Exercise directions ->
Exactly as written, copy the lines that run from the start of the data below to the line containing "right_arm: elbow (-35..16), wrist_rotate", both ends included.
+++ Data for the task +++
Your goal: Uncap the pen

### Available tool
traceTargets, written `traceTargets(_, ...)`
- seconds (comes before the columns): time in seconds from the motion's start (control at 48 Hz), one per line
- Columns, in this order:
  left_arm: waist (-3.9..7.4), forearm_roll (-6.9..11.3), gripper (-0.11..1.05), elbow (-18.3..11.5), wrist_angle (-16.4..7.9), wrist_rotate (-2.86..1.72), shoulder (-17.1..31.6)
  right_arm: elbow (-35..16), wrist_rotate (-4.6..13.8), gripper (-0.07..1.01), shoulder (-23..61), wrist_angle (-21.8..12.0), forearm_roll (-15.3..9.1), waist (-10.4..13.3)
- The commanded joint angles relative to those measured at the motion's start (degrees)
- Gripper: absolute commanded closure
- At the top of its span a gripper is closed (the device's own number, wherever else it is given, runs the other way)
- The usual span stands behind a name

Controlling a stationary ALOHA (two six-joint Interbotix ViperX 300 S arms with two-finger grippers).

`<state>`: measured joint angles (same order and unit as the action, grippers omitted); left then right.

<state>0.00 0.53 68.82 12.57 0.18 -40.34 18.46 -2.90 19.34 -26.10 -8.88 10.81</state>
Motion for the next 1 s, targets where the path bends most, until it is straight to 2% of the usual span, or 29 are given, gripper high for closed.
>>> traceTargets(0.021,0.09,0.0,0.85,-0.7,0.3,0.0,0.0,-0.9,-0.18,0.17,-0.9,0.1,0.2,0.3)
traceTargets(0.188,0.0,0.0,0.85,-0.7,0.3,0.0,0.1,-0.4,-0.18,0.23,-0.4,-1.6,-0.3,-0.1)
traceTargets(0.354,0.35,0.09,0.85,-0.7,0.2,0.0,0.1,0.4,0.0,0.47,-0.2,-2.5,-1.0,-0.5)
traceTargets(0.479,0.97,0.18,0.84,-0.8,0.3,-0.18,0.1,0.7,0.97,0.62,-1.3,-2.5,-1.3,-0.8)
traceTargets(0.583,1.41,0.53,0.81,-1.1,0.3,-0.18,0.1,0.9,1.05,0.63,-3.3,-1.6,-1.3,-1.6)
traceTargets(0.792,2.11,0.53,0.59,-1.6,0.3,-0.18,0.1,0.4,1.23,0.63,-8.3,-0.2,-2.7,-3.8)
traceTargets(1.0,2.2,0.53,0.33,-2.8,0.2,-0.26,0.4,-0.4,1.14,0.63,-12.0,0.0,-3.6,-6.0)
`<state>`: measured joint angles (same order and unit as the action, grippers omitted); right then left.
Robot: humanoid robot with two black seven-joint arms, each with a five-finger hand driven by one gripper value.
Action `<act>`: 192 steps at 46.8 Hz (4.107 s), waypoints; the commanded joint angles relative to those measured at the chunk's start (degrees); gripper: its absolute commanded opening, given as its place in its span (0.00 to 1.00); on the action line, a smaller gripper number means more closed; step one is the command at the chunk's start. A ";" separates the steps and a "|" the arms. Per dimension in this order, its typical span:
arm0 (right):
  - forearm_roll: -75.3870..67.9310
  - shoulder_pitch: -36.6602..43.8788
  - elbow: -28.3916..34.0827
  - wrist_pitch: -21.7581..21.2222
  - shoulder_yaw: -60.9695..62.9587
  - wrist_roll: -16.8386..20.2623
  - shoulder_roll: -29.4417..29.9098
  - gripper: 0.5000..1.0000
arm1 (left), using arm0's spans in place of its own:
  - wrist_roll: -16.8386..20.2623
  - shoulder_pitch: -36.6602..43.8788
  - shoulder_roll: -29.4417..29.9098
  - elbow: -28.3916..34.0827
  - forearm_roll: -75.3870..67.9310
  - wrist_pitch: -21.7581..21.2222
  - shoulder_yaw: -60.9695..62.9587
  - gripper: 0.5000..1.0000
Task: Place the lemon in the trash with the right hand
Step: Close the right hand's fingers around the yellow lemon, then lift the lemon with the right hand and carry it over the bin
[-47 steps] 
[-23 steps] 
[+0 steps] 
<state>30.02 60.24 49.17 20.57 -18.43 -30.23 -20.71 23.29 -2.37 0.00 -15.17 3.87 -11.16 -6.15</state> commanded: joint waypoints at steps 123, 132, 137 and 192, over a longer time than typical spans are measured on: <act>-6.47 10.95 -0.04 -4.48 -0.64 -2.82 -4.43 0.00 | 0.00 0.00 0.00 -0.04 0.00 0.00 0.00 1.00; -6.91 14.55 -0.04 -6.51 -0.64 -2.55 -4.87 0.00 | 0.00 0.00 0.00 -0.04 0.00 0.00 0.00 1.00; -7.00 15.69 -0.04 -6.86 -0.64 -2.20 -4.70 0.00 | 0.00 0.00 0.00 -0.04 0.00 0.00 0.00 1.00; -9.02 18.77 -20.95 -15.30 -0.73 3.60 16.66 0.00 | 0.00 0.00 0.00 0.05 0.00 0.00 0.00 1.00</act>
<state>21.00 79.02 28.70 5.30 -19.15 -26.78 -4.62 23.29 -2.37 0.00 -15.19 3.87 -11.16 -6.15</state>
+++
Task result ->
Your goal: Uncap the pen

### Available tool
traceTargets, written `traceTargets(_, ...)`
- seconds (comes before the columns): time in seconds from the motion's start (control at 48 Hz), one per line
- Columns, in this order:
  left_arm: waist (-3.9..7.4), forearm_roll (-6.9..11.3), gripper (-0.11..1.05), elbow (-18.3..11.5), wrist_angle (-16.4..7.9), wrist_rotate (-2.86..1.72), shoulder (-17.1..31.6)
  right_arm: elbow (-35..16), wrist_rotate (-4.6..13.8), gripper (-0.07..1.01), shoulder (-23..61), wrist_angle (-21.8..12.0), forearm_roll (-15.3..9.1), waist (-10.4..13.3)

Nothing remains to be added to the response.